Nous en avons fabriqués environ une centaine, soit la moitié. Nous avons fabriqués aussi des éléments de costumes qui pouvaient se rajoutaient à des costumes (loués en Espagne et en Italie) afin de les intégrer dans une image globale qui soit cohérente. Et non pas prendre que des costumes de location de plein d’univers différents et qui vont faire un bal costumé pas très intéressant. Il y a des costumes que j’ai pris aussi bien de l’Opéra de Paris que des costumes de Vatel. Et nous avons également fabriqués la moitié des masques, 80 environ. Cela représente six semaines de travail.

Ensuite, j’avais proposé à Martin de travailler sur le thème des masques animaux. J’en ai trouvé des magnifiques en Italie, chez des loueurs mais aussi dans des maisons d’Opéra en France, à Paris, à Toulouse ou encore à Strasbourg. Je voulais des choses moins communes comme des insectes, des poissons… Nous tournions de nuit donc il fallait de la brillance et des éléments chatoyants.

« Les essayages sont effectivement très importants car ils permettent de voir si les costumes s’adaptent aux comédiens »

Nous ne lui avons pas mis son col blanc qu’on voit sur tous les tableaux, ni sa petite capette. C’est une institution Richelieu, c’est difficile de se détacher totalement de son image. […] Pour la couleur, c’est un sublime rouge, qui a beaucoup de profondeur et qui n’est pas agressif. Il est plus sombre que le rouge cardinal. Quand j’ai trouvé ce tissu, j’ai tout de suite aimé et proposé à Martin. Aux essais, ça fonctionnait. C’est d’ailleurs durant les essais que j’ai décidé de supprimer le col blanc et la barrette sur la tête.
[…] Les essayages sont effectivement très importants car ils permettent de voir si les costumes s’adaptent aux comédiens. Les essais filmés aussi, puisqu’ils permettent de valider beaucoup de choses. À l’image, en mouvement, nous savons alors ce qui fonctionne ou ne fonctionne pas. Nous avons filmés nos 4 Mousquetaires et c’est là, par exemple, que nous avons décidé de rajouter les plumes sur leur chapeau.
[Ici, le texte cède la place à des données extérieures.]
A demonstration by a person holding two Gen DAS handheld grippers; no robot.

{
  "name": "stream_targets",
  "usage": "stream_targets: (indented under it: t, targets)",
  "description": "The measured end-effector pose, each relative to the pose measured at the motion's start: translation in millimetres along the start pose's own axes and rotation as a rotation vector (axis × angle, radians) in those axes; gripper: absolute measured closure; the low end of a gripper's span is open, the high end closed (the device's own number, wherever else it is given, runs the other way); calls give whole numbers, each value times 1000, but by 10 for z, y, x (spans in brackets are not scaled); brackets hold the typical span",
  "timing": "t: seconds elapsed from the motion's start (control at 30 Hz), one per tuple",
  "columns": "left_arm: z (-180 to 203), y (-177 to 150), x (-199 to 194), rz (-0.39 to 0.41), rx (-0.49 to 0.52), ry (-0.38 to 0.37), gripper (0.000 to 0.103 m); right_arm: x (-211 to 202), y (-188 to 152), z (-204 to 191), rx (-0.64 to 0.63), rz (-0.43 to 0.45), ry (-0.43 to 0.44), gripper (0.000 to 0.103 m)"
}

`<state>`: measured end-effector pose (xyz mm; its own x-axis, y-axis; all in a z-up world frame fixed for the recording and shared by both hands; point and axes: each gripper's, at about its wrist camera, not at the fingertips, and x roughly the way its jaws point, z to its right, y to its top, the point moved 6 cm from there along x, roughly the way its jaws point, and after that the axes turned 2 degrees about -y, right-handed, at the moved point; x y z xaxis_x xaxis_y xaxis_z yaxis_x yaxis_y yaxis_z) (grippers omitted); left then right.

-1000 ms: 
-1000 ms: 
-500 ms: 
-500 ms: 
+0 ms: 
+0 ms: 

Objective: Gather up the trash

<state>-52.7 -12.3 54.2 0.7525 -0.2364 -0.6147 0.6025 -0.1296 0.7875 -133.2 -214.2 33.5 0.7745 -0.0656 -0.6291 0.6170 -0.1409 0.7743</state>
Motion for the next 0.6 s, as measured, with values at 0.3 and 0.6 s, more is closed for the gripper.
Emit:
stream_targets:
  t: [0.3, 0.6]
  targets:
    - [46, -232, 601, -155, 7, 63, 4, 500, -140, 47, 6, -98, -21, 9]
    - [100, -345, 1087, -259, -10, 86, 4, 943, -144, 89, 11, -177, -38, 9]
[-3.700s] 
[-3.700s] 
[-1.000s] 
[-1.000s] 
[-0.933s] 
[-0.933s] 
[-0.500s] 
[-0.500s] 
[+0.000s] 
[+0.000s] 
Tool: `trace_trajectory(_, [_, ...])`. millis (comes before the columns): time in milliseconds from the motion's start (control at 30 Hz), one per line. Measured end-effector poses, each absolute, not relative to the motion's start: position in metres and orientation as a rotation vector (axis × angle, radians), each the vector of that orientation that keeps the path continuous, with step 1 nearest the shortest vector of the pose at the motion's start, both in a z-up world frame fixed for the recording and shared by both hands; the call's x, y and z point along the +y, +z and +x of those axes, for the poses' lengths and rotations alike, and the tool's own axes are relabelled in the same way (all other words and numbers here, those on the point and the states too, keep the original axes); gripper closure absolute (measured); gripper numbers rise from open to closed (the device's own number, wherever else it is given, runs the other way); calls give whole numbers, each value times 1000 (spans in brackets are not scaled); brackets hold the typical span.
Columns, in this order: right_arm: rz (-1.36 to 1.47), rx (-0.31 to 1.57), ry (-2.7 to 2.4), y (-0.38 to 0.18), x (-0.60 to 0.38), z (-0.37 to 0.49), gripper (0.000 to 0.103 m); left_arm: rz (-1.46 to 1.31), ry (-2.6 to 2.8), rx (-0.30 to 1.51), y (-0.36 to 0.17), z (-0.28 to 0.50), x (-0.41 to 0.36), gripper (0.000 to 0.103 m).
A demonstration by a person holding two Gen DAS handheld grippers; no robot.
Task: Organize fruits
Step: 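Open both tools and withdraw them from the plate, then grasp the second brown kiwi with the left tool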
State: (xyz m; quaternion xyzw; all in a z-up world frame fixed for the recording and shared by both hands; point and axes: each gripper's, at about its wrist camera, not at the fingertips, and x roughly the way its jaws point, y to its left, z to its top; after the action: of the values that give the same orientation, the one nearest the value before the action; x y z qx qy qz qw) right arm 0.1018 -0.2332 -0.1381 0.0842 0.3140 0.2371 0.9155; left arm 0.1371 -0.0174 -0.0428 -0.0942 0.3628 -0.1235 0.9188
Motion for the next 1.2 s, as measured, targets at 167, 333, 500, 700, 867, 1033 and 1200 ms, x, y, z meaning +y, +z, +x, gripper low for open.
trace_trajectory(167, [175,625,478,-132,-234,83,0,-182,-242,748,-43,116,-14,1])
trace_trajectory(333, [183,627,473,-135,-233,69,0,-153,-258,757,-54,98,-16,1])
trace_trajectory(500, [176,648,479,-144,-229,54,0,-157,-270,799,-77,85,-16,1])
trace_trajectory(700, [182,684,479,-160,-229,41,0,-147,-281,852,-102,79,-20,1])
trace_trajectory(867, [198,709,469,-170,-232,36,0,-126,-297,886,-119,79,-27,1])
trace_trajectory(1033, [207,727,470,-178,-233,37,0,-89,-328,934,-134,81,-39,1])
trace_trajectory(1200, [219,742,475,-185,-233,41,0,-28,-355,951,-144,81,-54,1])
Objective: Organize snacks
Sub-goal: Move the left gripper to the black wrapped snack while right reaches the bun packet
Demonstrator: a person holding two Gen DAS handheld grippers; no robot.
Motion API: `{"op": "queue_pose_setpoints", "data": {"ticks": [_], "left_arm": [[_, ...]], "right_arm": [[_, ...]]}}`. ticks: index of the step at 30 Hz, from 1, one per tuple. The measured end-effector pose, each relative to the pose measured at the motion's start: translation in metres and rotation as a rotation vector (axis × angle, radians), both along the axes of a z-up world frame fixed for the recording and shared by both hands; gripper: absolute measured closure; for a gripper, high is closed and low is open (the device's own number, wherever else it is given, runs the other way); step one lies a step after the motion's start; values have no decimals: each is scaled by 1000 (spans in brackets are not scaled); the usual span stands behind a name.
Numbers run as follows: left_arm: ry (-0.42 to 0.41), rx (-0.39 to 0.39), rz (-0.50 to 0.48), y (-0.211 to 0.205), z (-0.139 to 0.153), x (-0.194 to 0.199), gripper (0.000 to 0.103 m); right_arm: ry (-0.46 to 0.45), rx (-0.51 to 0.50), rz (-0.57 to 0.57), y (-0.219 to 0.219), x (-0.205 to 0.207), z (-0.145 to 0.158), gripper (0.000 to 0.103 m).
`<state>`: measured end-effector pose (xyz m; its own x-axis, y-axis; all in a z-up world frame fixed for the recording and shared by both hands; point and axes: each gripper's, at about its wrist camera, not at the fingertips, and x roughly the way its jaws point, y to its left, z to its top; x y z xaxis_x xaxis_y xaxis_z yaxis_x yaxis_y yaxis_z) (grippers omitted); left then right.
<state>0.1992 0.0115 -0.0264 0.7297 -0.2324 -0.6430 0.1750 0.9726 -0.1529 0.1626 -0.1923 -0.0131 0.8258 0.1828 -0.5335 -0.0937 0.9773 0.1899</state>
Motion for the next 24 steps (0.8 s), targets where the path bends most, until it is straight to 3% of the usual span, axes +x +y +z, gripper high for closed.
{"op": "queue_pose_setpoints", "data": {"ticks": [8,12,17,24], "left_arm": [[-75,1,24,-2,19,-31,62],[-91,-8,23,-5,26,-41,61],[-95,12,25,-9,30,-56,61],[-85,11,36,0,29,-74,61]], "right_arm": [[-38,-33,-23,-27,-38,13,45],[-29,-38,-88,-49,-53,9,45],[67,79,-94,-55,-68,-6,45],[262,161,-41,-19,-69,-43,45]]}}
« Pour habiller, toute la figuration, c’est environ 2h-2h30 »

Le film, c’est 2000 costumes dont 800 fabriqués, 15 km de tissus. C’est combien de temps de travail et combien de personnes ?
Nous avons eu six mois de préparation. Pour la figuration, nous réalisions les costumes comme une collection de prêt-à-porter, nous préparations des fiches avec des échantillons de tissus, tels boutons, telles tailles, les patronages et les dégradations dans les tailles. Dans mon atelier, j’avais une dizaine de personnes avec des modèles pour les présenter à Martin. S’il validait les modèles, on les envoyait en fabrication en série. Donc, il y a tout un travail de choix de tissus, de calcul de métrages etc. Nous avons un second atelier, l’atelier des rôles, entre dix et quinze personnes pour concevoir les costumes des rôles principaux et secondaires. Enfin, il y a une équipe de tournage et, avec la masse de travail, une vingtaine de personnes étaient sur place. […] Pour habiller, toute la figuration, c’est environ 2h-2h30.

Les Trois Mousquetaires sortira au cinéma le 5 avril au cinéma.

– Vous pouvez retrouver ma critique du film ici.
– Vous pouvez retrouver mon entretien avec le scénariste du film, Alexandre de la Patellière, ici.

Ci-dessous, les dessins préparatoires du film.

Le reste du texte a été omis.